Problem/Motivation/Concept behind the Research
Several times, I have heard news about terrorist activities and other organized crimes. From the news, I learnt that these criminal elements usually use forged passport documents to move across national borders and coordinate their activities, especially the recurring news about the U.S. September terrorist attacks of 2001 that imply machine-readable passports had insufficient security that criminal elements exploited. The idea about using technology was to enhance passport security beyond that offered by machine-readable passports. Therefore, I asked myself, how does technology counter passport fraud differently than machine-readable passports did? I also learnt that passport fraud still exists even with full implementation of technology in passport security. Thus, the problem I attempted to solve was to show the strength and weaknesses in using technology to enhance passport fraud to determine whether in overall technology was useful to enhance passport security despite incidences of fraud persisting.
I found out that technology helps counter passport fraud by design security features that are either too expensive to copy or too difficult to forge and RFID technology useful for authentication and detection of fraud. These two ensured that for a successful fraud, an individual has to scan and read data in a passport and forge the physical passport book, which is difficult without being caught.
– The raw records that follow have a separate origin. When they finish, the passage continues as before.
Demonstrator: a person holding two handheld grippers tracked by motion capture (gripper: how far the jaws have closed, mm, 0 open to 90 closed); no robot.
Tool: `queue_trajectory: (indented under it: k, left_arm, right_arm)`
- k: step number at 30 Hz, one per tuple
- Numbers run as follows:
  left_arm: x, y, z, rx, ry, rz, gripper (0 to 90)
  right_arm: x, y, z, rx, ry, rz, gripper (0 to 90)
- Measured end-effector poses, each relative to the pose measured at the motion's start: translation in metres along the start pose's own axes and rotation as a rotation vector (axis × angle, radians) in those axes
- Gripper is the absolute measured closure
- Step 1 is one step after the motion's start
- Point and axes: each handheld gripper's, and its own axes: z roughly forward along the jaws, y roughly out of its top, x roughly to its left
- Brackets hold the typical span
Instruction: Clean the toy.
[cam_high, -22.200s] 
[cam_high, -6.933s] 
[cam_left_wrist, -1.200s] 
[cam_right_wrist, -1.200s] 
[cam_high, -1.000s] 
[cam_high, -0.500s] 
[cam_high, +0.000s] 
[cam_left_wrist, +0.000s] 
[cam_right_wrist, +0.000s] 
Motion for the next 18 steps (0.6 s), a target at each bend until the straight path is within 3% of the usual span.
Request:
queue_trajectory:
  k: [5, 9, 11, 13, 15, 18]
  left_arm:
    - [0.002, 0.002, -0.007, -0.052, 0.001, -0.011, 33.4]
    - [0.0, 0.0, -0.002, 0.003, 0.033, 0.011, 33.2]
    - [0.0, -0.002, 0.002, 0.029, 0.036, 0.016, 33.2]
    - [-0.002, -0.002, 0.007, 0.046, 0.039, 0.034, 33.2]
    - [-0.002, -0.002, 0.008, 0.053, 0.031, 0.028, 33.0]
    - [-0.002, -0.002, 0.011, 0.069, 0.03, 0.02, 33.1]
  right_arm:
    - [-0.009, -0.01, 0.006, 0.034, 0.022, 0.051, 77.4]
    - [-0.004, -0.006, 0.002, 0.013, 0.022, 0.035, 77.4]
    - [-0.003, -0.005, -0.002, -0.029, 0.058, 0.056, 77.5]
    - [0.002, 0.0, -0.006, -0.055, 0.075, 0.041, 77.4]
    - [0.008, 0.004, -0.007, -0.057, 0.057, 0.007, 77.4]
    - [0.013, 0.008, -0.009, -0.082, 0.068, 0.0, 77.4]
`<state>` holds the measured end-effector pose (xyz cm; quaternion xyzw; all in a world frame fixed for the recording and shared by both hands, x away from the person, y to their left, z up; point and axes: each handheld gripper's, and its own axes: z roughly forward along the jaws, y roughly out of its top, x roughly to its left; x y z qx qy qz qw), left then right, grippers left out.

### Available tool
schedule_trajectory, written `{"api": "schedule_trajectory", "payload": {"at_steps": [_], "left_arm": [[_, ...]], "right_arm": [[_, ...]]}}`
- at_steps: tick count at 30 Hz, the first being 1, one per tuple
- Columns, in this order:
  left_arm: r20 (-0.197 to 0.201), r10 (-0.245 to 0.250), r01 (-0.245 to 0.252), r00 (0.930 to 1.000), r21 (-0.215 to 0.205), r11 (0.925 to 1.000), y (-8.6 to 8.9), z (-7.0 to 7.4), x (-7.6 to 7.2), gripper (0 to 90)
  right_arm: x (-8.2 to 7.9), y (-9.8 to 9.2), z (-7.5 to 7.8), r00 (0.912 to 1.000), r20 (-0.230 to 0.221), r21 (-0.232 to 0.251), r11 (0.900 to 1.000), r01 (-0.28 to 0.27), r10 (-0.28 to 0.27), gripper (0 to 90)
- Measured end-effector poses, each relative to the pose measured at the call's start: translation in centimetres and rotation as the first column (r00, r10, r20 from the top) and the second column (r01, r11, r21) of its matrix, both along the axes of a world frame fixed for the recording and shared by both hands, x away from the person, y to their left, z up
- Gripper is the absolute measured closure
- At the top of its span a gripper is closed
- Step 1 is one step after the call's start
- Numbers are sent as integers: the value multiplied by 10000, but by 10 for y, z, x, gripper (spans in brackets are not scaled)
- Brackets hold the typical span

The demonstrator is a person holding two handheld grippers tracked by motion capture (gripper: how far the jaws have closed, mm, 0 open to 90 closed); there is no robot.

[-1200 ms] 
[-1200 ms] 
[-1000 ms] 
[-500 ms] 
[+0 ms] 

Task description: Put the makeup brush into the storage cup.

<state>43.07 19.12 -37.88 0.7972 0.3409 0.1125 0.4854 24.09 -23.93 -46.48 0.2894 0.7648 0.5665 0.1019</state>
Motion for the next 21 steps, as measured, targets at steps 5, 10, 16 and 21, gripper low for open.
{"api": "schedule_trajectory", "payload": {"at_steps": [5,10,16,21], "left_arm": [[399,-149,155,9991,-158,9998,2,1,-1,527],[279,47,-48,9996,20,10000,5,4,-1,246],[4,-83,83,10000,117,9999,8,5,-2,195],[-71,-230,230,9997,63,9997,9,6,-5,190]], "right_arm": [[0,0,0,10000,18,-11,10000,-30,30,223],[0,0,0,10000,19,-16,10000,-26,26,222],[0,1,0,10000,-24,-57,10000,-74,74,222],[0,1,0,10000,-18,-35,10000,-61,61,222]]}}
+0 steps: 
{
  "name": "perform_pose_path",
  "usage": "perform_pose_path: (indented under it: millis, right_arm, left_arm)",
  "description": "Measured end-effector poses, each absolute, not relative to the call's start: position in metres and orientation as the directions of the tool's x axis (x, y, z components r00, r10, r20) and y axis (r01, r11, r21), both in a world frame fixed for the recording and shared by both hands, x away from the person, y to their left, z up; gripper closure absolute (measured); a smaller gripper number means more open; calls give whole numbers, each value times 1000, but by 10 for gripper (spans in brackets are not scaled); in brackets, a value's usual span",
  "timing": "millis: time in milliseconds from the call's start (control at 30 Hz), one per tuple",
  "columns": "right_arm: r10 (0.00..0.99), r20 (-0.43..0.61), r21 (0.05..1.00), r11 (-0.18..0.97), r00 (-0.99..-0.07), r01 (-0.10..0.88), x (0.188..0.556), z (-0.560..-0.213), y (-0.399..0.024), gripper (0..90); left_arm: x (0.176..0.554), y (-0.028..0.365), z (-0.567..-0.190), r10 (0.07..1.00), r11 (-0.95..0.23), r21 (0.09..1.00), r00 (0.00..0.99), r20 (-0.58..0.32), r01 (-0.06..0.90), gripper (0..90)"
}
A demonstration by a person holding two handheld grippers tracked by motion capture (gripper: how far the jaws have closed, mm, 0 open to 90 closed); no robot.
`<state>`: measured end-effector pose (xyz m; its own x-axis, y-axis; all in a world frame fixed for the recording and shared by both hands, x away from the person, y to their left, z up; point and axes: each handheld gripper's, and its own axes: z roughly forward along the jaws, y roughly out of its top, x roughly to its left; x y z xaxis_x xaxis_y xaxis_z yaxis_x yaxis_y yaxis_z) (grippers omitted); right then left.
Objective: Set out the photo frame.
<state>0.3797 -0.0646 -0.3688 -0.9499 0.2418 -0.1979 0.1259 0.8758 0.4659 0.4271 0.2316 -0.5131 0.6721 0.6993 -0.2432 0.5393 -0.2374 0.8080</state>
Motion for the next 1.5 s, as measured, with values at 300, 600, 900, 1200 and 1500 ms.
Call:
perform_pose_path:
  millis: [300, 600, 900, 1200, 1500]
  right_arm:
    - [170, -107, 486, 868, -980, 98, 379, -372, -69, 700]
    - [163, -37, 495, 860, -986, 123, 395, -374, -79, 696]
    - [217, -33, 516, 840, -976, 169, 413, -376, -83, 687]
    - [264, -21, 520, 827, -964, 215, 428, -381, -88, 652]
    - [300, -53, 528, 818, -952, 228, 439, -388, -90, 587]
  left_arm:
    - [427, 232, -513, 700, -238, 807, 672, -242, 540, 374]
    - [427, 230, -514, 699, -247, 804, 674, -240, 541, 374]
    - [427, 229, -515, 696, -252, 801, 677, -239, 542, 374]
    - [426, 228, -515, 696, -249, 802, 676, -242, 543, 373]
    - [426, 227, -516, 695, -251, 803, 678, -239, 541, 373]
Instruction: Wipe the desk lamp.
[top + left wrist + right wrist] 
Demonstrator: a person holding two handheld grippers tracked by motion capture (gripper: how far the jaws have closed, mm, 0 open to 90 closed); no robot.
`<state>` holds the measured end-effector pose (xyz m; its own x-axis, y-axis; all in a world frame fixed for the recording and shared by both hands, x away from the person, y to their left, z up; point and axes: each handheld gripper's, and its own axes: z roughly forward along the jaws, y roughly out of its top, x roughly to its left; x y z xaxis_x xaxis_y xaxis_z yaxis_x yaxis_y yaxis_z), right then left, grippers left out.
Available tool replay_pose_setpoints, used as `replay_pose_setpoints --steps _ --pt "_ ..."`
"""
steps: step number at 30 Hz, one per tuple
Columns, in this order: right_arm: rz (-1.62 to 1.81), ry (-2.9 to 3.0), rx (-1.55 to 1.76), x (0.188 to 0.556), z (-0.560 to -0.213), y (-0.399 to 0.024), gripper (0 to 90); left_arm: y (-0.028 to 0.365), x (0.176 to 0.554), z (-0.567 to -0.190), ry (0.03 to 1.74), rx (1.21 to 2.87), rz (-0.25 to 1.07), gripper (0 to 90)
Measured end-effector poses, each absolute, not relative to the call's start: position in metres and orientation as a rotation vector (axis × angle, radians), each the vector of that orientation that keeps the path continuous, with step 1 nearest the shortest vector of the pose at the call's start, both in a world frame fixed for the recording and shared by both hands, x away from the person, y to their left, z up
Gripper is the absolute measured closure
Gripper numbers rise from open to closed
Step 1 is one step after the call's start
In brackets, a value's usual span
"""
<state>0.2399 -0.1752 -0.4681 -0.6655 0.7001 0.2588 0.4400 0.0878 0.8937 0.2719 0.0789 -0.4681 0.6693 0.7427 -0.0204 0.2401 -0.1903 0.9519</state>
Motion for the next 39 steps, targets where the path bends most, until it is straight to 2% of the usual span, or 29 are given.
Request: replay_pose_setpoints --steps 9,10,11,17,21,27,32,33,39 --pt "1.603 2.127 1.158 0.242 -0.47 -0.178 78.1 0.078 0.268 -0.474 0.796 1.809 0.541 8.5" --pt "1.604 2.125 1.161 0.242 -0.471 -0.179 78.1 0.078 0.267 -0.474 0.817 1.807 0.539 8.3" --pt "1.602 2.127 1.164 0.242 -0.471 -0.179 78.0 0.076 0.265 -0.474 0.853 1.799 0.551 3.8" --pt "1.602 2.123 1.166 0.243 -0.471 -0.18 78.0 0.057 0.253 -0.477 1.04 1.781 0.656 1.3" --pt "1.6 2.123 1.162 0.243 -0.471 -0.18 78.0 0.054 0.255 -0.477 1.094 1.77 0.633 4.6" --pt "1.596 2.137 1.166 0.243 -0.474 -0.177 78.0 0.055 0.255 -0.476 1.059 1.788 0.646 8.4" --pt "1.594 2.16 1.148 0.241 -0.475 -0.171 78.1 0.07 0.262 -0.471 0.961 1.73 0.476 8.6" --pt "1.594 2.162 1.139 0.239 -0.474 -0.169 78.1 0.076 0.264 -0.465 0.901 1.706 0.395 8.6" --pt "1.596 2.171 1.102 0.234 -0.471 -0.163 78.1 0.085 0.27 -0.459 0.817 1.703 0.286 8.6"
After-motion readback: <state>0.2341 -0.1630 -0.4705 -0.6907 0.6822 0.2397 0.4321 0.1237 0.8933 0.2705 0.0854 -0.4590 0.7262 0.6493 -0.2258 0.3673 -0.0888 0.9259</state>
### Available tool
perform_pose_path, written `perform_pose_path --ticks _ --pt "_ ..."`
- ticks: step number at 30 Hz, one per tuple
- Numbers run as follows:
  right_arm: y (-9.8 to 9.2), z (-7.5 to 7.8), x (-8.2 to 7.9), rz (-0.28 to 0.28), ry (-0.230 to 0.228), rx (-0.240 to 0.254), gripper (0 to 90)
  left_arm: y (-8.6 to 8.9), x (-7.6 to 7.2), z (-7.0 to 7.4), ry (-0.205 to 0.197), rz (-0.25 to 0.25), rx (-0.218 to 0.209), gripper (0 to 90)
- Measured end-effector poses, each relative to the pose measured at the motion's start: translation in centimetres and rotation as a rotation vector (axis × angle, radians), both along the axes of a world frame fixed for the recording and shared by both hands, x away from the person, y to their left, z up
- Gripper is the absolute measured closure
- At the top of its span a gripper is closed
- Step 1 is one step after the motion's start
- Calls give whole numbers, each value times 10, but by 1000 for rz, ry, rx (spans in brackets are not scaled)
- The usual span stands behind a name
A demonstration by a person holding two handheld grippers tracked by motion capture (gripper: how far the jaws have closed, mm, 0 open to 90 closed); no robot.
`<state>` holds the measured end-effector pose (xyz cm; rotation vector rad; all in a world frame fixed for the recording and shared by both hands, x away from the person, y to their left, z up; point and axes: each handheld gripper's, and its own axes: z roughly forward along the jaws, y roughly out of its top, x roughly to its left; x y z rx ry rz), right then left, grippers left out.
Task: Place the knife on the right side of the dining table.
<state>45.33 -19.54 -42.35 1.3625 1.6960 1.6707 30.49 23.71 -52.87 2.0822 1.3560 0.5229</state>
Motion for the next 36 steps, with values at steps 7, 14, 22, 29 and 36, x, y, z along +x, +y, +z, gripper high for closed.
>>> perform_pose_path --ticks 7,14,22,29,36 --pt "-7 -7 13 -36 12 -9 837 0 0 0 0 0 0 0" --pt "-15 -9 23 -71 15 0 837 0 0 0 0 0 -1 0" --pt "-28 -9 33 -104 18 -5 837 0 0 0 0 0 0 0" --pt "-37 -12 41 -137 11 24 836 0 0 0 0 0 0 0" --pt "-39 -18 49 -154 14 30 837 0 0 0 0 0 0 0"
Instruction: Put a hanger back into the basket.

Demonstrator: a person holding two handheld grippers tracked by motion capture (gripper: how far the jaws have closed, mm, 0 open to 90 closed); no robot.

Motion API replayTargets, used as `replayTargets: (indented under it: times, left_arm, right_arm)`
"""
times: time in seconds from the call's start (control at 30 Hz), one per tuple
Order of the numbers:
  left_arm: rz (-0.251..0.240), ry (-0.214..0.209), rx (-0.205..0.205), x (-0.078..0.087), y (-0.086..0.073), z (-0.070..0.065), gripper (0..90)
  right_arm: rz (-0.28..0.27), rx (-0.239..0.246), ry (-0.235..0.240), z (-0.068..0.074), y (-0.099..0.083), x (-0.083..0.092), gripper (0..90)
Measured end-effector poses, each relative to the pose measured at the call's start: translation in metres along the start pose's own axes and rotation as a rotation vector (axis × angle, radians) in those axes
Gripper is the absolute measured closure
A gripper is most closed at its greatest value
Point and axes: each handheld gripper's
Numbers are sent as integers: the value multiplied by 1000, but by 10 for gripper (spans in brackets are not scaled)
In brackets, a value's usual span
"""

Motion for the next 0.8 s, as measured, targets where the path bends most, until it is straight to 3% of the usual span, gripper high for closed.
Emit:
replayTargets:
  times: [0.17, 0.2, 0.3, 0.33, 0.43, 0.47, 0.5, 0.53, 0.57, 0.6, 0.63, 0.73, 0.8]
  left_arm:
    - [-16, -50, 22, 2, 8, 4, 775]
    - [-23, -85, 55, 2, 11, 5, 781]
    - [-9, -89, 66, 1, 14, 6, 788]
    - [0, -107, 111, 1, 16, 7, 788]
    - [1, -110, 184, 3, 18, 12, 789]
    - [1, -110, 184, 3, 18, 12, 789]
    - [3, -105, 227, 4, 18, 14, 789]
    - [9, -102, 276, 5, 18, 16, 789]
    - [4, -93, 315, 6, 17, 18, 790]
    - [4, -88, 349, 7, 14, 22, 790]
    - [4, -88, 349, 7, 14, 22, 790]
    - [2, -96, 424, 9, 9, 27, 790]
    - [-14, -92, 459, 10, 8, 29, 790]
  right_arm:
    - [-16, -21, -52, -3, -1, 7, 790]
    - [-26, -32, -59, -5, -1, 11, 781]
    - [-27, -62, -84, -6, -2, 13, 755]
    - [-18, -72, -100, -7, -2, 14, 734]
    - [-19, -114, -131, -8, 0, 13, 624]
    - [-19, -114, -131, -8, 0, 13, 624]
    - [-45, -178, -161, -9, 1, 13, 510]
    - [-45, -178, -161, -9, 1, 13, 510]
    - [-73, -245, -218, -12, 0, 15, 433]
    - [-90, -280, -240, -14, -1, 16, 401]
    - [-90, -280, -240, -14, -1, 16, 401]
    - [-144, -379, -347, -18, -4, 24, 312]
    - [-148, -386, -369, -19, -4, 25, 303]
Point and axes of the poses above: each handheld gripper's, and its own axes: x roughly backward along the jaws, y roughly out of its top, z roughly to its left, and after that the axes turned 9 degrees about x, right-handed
I used a mixed research approach for my methodology, which begun with the quantitative phase collecting data from secondary source (government agencies and previous studies on passport security) and them a qualitative phase using interviews. For the interview, initially I searched on Google using the key words “Adoption of ePAssport”, “Passport fraud” and “Passport fraud arrests” to identify countries that issue electronic passport and the incidences of passport fraud reported. I found the U.K, the U.S., Canada and Australia issued electronic passports and all had high incidences of passport fraud, therefore relevant to the study. However, I chose U.K. Border Agency, the U.S. Homeland Security because they had sufficient information and Passport Canada that had the highest incidences of passport fraud (17,000). Further, I chose Siemens Business Services and De La Rue as private companies providing passport security because Siemens formerly and De La Rue presently provide passport security to U.K. Border Agency; therefore, have relevant technical and experiential knowledge about passport security
From each of the five participating institutions, I chose two participants making10 participants in total. I did not want a higher number of participants since my intention was to collect in depth information to explain how technology curbs passport fraud. Since I required qualitative data, I chose judgmental sampling for three reasons. To find employees whom I perceive to hold relevant and useful data, and that the employee would be available during the period of the interview and would be willing to participate. The questions I asked came from findings of the quantitative phase, for example: “How do you prevent clandestine scanning and passport cloning in electronic passports?” “What are the advantages of using RFID wireless technology in passport over contact technology that has been tested and widely used in ATMs in banks?” “What is the significance of moving the chip inside the back cover of the passport?” “While using the same technology increases passport security owing to ease of interaction between countries; isn’t it a security threat since one successful attack maybe replicated to all other electronic passports?”